The last few years has seen incredible growth in internet access for all South Africans. From high speed fibre in the Sandton suburbs to 4G access in rural KZN, more South Africans can connect at faster speeds than we could have hoped.
But there’s still a long way to go if we’re to reap the full benefits of the internet in township economies. Having internet access available isn’t enough: more work must be done to make it faster, more reliable and lower cost.
The National Broadband Policy – also known as SA Connect – is very clear about the strategy that the country should take. Connecting public buildings – schools, clinics, government departments – should provide the nodes from which last mile access can run.
Butiki Shabangu, Business Development Executive at Ansys’ Digital Network Solutions says that in peri-urban areas, many townships are within reach of fast fibre backbones. In Gauteng, for example, the first phases of connecting core nodes is complete.
It’s the last mile of connectivity that will be the challenge.
“At the moment we think of the last mile as being wireless,” Shabangu says, “But we still need more fibre in the ground to support the wireless networks, there’s not enough bandwidth yet to support hungry applications like paperless classrooms in schools, for example.

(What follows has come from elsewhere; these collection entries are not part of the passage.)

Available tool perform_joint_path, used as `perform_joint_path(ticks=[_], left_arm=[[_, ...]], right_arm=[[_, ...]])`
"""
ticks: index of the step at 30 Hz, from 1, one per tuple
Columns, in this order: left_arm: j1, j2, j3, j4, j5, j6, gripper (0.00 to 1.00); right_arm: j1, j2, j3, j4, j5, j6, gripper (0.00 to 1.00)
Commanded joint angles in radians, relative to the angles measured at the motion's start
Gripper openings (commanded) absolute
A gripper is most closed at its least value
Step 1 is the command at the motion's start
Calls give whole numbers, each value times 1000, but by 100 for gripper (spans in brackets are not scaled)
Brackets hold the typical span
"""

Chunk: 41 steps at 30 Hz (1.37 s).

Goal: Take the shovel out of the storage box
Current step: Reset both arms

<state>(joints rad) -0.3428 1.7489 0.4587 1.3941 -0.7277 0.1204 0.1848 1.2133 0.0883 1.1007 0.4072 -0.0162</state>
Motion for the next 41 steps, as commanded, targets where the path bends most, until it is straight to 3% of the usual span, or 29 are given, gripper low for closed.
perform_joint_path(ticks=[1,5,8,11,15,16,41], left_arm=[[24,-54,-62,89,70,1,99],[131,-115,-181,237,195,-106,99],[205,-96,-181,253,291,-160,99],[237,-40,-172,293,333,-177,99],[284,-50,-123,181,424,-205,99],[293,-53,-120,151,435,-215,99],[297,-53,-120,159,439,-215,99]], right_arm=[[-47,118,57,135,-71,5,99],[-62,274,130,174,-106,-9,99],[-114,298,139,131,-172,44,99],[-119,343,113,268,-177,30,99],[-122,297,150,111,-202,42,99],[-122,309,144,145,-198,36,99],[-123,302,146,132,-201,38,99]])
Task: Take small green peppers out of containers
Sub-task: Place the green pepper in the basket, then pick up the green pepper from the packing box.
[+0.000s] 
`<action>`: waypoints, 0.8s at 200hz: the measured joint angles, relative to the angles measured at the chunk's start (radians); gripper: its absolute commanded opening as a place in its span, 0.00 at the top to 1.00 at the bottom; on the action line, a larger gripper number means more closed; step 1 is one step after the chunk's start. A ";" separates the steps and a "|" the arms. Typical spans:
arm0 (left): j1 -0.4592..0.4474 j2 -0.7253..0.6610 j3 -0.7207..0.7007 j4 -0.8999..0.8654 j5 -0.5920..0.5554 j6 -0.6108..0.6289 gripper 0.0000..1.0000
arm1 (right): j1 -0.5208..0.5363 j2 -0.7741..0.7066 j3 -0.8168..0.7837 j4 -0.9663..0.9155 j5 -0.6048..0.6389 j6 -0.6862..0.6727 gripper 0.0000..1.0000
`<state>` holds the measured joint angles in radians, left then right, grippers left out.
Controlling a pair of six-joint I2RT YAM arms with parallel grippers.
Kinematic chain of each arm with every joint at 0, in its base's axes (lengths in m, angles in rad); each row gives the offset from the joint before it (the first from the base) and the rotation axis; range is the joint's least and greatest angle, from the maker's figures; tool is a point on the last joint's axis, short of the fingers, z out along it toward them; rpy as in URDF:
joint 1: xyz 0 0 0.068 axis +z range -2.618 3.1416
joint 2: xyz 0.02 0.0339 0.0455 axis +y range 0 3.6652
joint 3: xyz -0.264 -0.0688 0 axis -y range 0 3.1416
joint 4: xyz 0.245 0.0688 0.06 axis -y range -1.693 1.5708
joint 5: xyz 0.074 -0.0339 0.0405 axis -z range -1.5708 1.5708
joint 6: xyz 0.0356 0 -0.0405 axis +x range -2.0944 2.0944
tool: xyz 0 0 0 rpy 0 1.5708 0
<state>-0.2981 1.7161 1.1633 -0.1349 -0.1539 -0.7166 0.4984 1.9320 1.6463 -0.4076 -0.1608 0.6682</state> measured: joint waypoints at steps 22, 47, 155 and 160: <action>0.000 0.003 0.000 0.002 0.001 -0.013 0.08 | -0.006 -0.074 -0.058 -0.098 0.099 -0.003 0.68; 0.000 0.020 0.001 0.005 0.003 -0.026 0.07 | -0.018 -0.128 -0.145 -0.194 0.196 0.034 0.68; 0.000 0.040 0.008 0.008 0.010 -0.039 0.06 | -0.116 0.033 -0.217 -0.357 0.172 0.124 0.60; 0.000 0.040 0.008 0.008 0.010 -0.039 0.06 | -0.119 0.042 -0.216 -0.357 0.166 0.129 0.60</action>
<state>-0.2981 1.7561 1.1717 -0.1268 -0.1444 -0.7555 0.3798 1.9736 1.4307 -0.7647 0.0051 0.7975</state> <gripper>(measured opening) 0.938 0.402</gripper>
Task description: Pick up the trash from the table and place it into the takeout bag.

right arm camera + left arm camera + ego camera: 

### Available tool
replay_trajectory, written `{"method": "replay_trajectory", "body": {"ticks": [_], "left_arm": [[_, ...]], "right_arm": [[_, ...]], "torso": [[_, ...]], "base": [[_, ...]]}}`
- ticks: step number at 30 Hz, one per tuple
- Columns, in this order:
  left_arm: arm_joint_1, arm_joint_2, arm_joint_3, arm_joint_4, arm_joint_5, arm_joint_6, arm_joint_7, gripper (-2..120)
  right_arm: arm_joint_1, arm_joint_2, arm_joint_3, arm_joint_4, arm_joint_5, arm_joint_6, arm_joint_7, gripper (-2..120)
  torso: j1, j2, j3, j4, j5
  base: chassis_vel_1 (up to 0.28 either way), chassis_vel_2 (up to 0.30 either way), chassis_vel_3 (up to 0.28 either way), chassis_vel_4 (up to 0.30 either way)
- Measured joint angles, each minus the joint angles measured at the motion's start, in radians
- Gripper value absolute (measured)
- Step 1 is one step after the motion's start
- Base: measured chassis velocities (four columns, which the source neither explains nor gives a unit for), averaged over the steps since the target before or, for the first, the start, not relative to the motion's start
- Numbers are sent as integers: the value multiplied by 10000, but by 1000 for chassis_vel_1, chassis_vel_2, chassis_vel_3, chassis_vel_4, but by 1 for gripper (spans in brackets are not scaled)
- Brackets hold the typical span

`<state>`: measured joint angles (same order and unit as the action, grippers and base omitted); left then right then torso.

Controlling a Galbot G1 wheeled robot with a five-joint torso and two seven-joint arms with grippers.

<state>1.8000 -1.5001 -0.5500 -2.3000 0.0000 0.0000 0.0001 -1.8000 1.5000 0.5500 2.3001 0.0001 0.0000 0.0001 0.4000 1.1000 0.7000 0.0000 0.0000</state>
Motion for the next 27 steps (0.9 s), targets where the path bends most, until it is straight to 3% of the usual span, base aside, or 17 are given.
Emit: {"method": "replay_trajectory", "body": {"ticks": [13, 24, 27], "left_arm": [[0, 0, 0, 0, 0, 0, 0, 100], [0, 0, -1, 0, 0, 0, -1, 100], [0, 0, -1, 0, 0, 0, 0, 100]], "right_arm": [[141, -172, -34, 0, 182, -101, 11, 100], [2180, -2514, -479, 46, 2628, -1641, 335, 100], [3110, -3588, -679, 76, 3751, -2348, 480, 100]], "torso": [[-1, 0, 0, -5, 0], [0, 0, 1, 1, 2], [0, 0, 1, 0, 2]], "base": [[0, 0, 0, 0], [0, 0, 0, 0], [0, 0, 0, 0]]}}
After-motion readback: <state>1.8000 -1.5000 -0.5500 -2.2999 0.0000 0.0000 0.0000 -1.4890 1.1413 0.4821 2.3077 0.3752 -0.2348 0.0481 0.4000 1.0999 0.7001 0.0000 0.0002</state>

“Better connectivity can make healthcare more efficient too,” Shabangu continues. “Many files kept in local clinics are still kept on paper and are old and outdated. If information could be centralised, the provision of healthcare could be made much more efficient. There’s a huge amount of fraud in prescription medicines too, which can be tackled via digital processes.”

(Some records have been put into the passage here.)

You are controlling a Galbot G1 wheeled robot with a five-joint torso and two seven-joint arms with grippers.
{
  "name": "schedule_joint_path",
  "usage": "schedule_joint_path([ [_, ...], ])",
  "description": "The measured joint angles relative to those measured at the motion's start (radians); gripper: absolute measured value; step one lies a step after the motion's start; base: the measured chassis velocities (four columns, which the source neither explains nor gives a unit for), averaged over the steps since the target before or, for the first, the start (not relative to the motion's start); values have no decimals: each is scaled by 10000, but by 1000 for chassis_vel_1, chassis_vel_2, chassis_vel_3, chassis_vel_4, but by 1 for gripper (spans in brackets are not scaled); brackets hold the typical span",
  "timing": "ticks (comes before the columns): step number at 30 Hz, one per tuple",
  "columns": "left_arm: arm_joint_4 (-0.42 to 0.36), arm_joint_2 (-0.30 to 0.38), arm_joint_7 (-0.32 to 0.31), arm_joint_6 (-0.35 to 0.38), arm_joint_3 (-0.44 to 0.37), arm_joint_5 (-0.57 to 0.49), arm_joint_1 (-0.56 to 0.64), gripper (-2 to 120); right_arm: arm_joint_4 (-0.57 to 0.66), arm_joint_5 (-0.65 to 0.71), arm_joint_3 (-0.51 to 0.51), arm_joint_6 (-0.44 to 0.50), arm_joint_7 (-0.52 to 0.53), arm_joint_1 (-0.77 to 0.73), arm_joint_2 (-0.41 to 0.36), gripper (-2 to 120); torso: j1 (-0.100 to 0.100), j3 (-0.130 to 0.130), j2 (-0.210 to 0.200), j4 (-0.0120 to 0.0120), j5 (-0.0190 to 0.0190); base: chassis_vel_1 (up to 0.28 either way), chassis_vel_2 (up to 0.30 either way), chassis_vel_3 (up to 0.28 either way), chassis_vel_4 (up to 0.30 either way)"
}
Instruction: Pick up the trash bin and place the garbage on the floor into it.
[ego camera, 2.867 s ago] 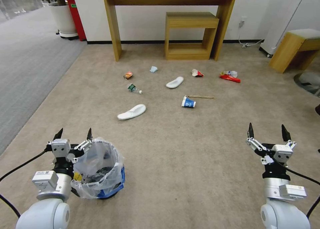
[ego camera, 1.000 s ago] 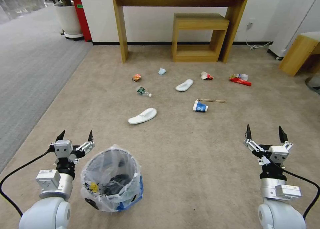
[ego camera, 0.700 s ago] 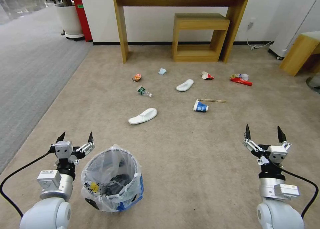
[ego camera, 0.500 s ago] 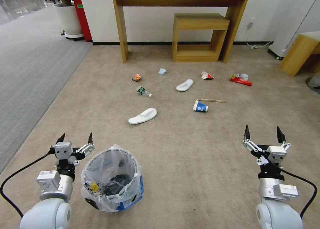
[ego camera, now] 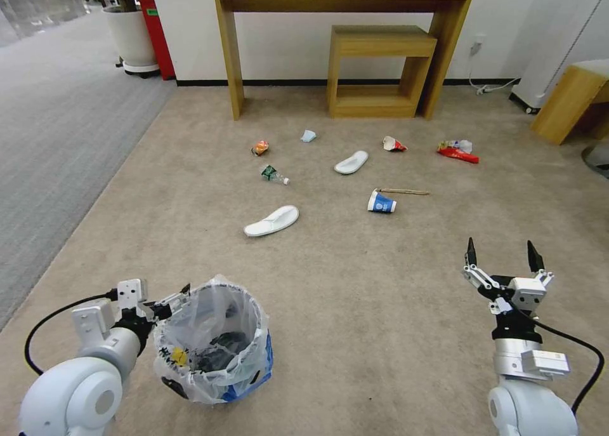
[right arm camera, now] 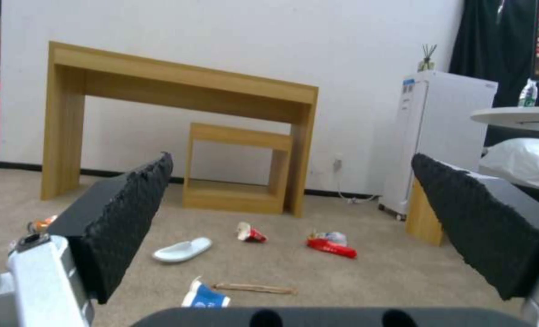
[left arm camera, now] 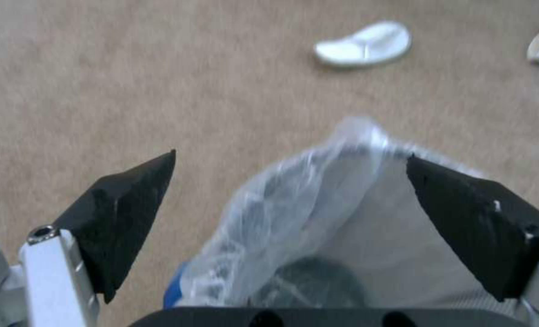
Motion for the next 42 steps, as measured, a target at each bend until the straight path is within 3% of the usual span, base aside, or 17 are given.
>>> schedule_joint_path([
  [20,2225,101,-234,-116,902,273,-568,100,26,-101,-132,-8,36,-29,48,100,0,1,0,0,1,0,0,0,0],
  [42,2550,14,-314,-198,1051,476,-682,100,-75,-226,-257,18,54,-34,96,100,0,-1,3,0,3,0,0,0,0],
])
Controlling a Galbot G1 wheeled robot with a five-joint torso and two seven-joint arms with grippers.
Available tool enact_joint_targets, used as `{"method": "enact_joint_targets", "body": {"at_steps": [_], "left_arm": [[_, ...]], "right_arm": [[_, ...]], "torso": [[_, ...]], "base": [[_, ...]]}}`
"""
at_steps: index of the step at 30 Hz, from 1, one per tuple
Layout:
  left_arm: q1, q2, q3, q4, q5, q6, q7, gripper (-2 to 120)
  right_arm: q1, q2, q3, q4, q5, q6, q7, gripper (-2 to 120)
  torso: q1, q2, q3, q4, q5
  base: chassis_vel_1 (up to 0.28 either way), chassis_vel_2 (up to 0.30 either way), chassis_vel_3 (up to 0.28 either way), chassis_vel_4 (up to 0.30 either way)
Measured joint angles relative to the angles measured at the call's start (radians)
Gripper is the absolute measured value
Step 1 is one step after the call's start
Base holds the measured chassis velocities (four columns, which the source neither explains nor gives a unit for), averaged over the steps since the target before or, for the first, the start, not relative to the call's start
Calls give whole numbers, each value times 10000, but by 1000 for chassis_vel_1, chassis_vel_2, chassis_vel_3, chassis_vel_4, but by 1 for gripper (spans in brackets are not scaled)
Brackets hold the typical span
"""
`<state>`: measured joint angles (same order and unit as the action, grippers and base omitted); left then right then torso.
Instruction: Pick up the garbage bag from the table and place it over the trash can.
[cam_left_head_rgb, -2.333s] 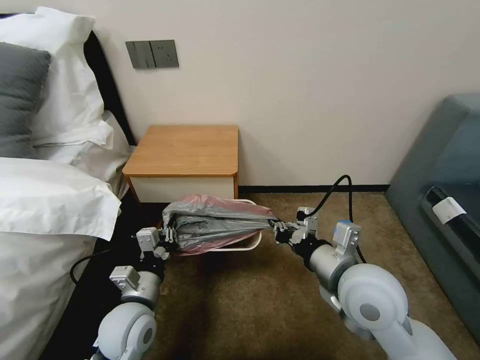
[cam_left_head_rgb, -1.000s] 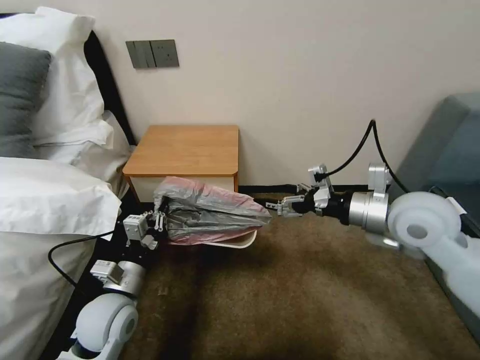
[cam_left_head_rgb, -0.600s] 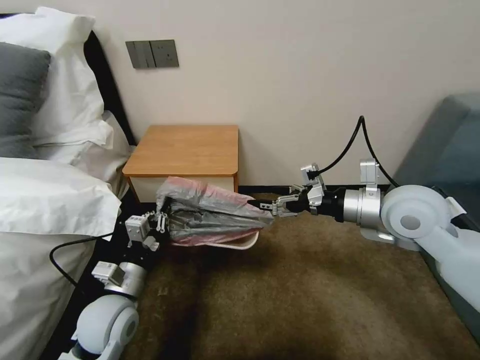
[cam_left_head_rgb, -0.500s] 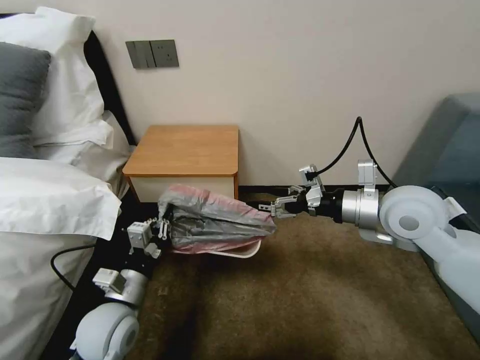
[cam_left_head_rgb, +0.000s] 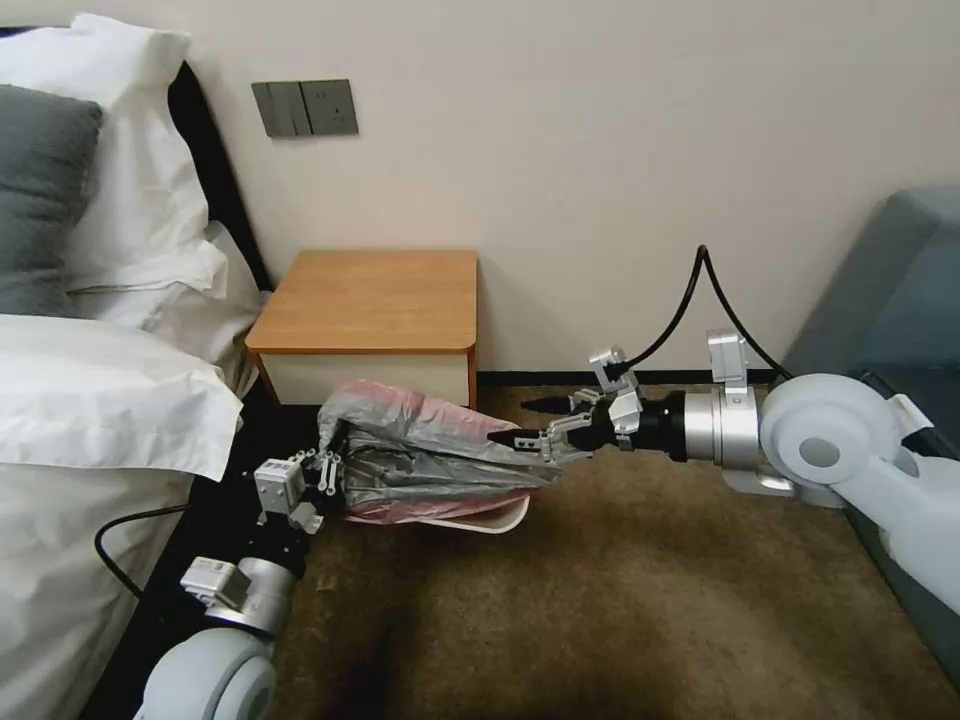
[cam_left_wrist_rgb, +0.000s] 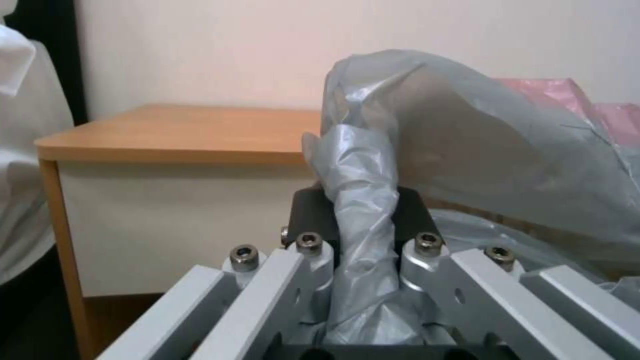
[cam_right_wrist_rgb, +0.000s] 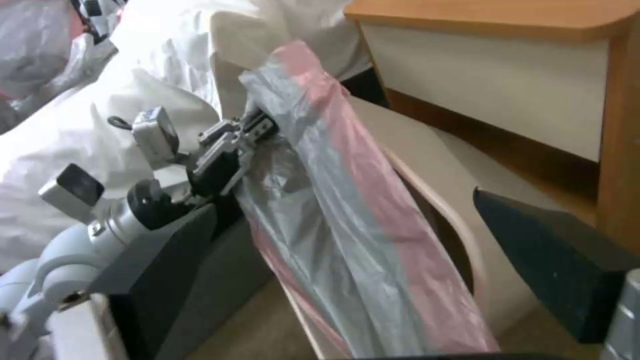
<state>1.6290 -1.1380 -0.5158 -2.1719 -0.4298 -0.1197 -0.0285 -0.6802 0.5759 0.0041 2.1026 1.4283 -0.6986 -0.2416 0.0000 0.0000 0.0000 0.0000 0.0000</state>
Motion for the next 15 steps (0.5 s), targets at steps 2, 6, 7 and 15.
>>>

Where big investments have been made, such as the free WiFi network in Tshwane, some of the benefits are starting to materialise. People are more aware of the opportunities in digital, and government is better able to engage citizens with online services. But there’s much skill development to be done.
“We’ll only get connectivity and skills through a combination of both public and private effort,” Shabangu says, “Government needs to create an enabling environment for the private sector to come in and deliver solutions.”

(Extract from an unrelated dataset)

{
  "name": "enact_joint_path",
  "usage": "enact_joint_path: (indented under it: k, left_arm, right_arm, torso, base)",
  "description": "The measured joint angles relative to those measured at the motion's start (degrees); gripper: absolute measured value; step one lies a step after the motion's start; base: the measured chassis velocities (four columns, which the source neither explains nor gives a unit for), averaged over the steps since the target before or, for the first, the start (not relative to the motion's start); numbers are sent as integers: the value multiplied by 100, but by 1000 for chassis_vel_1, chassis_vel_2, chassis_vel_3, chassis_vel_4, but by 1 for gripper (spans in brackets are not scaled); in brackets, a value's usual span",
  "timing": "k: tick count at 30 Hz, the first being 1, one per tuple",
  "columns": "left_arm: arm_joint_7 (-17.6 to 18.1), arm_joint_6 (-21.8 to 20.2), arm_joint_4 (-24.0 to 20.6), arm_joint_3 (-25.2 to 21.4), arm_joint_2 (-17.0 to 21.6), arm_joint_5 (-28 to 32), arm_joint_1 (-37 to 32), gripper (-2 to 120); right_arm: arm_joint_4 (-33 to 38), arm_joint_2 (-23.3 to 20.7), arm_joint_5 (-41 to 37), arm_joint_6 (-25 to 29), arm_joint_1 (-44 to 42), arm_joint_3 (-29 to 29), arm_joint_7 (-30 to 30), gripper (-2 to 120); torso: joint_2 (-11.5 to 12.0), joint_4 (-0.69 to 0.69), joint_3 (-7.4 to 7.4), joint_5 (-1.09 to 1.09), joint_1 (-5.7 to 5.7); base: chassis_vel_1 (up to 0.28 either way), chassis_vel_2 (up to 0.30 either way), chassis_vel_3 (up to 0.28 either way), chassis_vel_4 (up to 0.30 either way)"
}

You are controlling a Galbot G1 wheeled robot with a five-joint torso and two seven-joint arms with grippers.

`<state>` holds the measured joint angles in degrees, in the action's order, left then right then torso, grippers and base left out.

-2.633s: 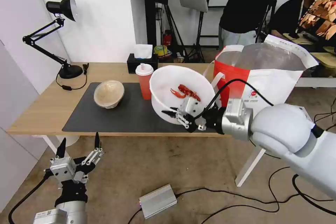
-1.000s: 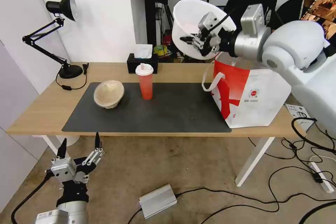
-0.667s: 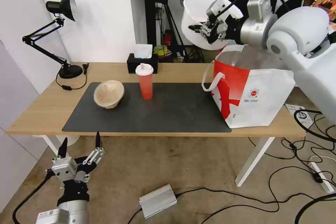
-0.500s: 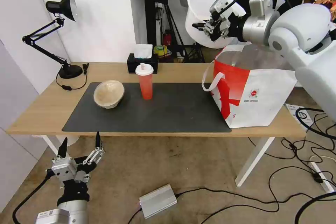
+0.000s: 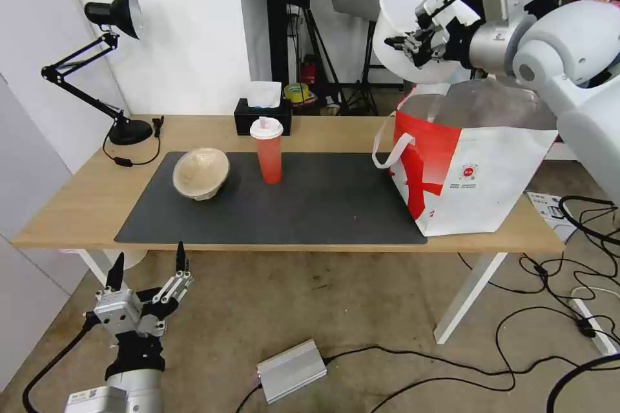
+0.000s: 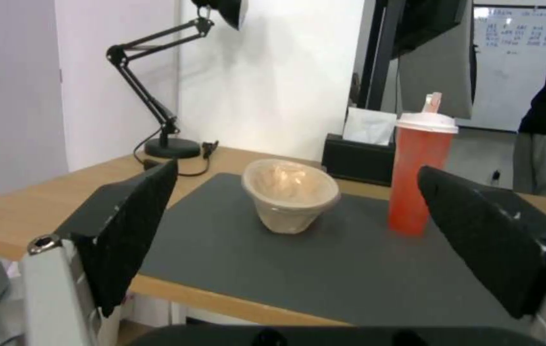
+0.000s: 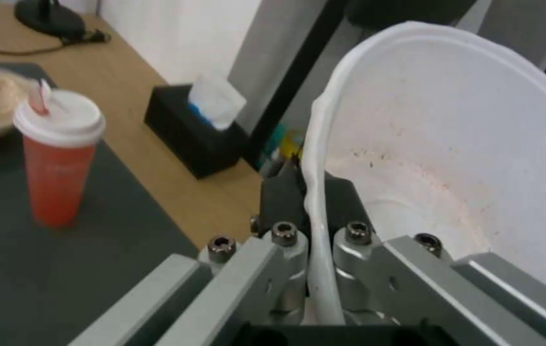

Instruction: Pick up the trash from the table and place it into the takeout bag.

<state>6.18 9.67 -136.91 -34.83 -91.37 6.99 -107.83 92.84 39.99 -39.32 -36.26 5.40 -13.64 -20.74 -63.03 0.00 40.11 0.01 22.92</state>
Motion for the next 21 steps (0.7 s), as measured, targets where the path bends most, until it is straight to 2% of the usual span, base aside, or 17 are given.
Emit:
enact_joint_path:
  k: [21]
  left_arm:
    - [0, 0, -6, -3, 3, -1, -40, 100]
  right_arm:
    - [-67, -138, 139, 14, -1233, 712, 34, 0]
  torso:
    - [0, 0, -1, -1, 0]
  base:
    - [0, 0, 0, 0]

The potential, Shabangu says, is enormous. With the right connectivity, CSI programmes aimed at developing township entrepreneurs and training interns with digital tools that will spur development and help to tackle unemployment. One less explored opportunity, though, is providing an environment to stop the “brain drain”. At the moment, talented youngsters go through university and gain skills, but are unable to return to practise those skills and generate economic activity.
“We need to incentivise those kids to come back and develop communities,” Shabangu says, “And provide them with the connectivity to do that.”